Geometry in Non-positive Curvature and Kähler Groups conference - IHES
visuel geometry conference Event

Conference “Geometry in Non-positive Curvature and Kähler Groups” in honor of Thomas Delzant

Depending on the evolution of the health situation and related restrictions, two options are currently planned at this time for the conference “Geometry in Non-positive Curvature and Kähler Groups”:
• a fully online conference;
a hybrid conference: both at the Institute and online. 
Register to get the latest information.

An international conference at IHES

IHES is slowly getting back to its conference rhythm and will host the conference “Geometry in Non-positive Curvature and Kähler Groups”. Organized by Rémi Coulon (University of Rennes 1), François Dahmani (University of Grenoble-Alpes) and Alexandre Martin (Heriot-Watt University), it will be held from 30 August to 1 September 2021.

During three days, several speakers will discuss group geometry, a field at the interface between algebra, geometry, and topology.
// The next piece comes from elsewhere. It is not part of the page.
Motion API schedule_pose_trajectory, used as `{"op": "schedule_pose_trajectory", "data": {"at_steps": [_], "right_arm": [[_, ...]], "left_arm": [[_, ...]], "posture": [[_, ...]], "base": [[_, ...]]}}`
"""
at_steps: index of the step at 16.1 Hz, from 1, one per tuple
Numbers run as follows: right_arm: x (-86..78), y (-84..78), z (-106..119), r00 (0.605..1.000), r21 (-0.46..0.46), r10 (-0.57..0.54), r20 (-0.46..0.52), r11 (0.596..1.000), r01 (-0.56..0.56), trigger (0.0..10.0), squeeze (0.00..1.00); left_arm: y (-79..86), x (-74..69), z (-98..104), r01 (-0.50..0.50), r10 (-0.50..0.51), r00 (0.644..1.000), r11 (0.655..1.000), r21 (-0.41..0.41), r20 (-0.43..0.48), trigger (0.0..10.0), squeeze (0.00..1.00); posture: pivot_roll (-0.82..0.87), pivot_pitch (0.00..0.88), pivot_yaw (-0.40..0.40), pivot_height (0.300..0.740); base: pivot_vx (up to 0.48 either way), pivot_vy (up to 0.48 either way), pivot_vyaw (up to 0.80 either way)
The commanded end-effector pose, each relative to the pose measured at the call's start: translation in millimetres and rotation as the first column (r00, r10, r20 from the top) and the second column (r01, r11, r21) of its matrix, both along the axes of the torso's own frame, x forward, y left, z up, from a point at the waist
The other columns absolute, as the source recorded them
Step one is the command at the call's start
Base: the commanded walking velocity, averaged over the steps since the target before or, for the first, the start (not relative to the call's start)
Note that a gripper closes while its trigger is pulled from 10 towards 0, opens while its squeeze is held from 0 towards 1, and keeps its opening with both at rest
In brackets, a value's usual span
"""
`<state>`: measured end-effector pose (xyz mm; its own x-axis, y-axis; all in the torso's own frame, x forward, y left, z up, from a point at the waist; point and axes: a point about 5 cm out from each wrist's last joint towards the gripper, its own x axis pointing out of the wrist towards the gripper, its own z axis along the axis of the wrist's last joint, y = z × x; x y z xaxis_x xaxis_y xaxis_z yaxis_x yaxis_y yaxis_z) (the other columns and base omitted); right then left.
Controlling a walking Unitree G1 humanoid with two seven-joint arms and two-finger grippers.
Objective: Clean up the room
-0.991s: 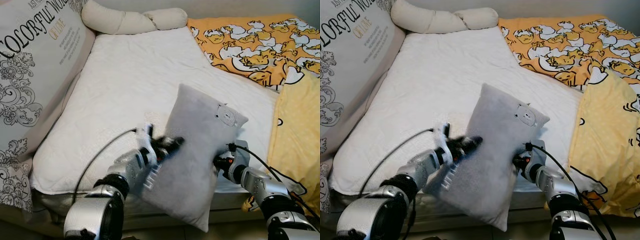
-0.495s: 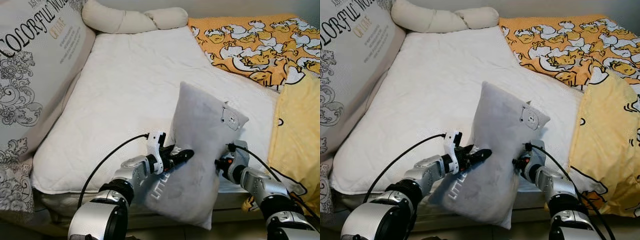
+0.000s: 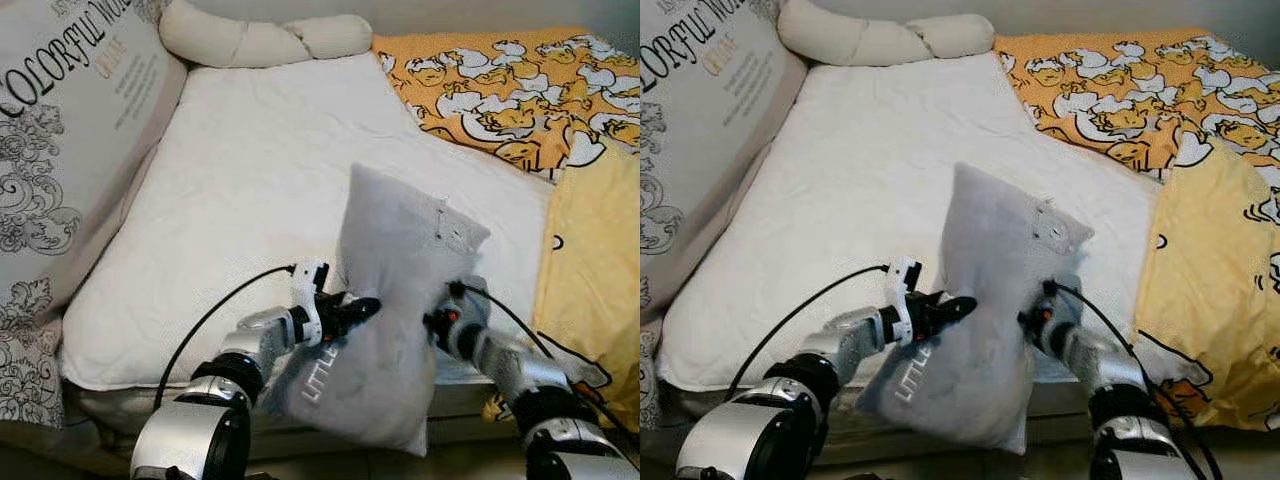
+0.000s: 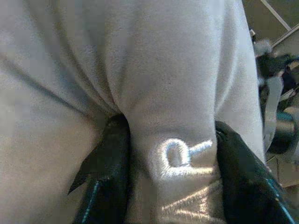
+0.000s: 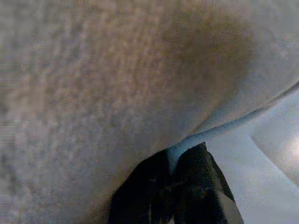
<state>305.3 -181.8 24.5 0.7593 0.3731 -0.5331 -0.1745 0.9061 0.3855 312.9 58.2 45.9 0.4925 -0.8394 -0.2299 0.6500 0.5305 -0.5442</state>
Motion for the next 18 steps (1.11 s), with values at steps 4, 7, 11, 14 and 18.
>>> {"op": "schedule_pose_trajectory", "data": {"at_steps": [4,7,11,14,18], "right_arm": [[32.2,46.9,48,0.977,0.142,0.088,0.193,0.983,-0.117,0.0,0.0],[36.8,59.9,53,0.974,0.16,0.076,0.214,0.981,-0.112,0.0,0.0],[32.7,64.5,47,0.978,0.194,0.039,0.207,0.978,-0.08,0.0,0.0],[30.3,67.2,44,0.978,0.217,0.01,0.211,0.974,-0.056,0.0,0.0],[28.4,63.0,43,0.977,0.22,-0.022,0.213,0.975,-0.026,0.0,0.0]], "left_arm": [[14.0,19.3,28,-0.035,0.039,0.996,0.998,-0.042,0.086,0.0,0.0],[42.5,35.6,51,-0.131,0.125,0.973,0.991,0.016,0.193,0.0,0.0],[53.4,40.3,61,-0.225,0.221,0.964,0.974,0.009,0.149,0.0,0.0],[57.5,42.7,60,-0.331,0.323,0.936,0.943,0.038,0.14,0.0,0.0],[54.0,37.6,57,-0.326,0.306,0.936,0.94,0.101,0.176,0.0,0.0]], "posture": [[-0.09,0.0,0.086,0.74],[-0.07,0.0,0.095,0.74],[-0.05,0.0,0.114,0.74],[-0.06,0.0,0.133,0.74],[-0.06,0.0,0.123,0.74]], "base": [[0.0,0.0,0.0],[0.0,0.0,0.0],[0.0,0.0,0.0],[0.0,0.0,0.0],[0.0,0.0,0.0]]}}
They will review recent developments in the group geometry with hyperbolic features, Kähler geometry, and their interactions.

This event will also be the occasion to celebrate Thomas Delzant’s (University of Strasbourg) 60th birthday , a researcher recognized for his contributions to these fields which have had a great influence on the development of geometric group theory.

To apply, get more information about the schedule, and be informed of the latest actions, click here.



Confirmed speakers:

– Goulnara Arzhantseva (University of Vienna),
– Martin Bridson (University of Oxford),
– Serge Cantat (University of Rennes 1),
– Cornelia Drutu (University of Sciences and Technologies of Lille),
– Mikhail Gromov (IHES),
– Vincent Guirardel (University of Rennes 1),
– Panagiotis Papasoglu (University of Oxford),
– Pierre Py (University of Strasbourg),
– Zlil Sela (Einstein Institute of Mathematics).



Thomas Delzant, a geometric group theory specialist!

After working on symplectic geometry including the study of Hamilton actions, Thomas Delzant has dedicated his work to group geometry. After Misha Gromov‘s seminal treatise on hyperbolic groups in 1987, Thomas Delzant played a key role in the development and popularisation of this emerging field back then. In particular, his lecture notes in collaboration with Michel Coornaert and Athanase Papadopoulos fostered the emergence of a generation of group geometers in France and abroad.

Thomas Delzant’s research in group geometry is varied, but some central topics can be identified, in particular the study of geometries with negative or zero curvature. His work on the structure of hyperbolic groups, as well as his collaboration with Misha Gromov on groups with small simplification, have led to a better understanding of free Burnside groups. His recent work focuses on the structure of Kählerian groups, a still mysterious class of groups at the intersection of complex geometry and symplectic geometry: the central problem is to determine strong constraints on groups of Kählerian varieties. Thomas Delzant uses many tools from group geometry (hyperbolic geometry, cubic CAT(0), etc.) to study these groups. His collaborations with Misha Gromov and Pierre Py have led to a better understanding of cubulable Kähler groups and the image of these groups in surface groups.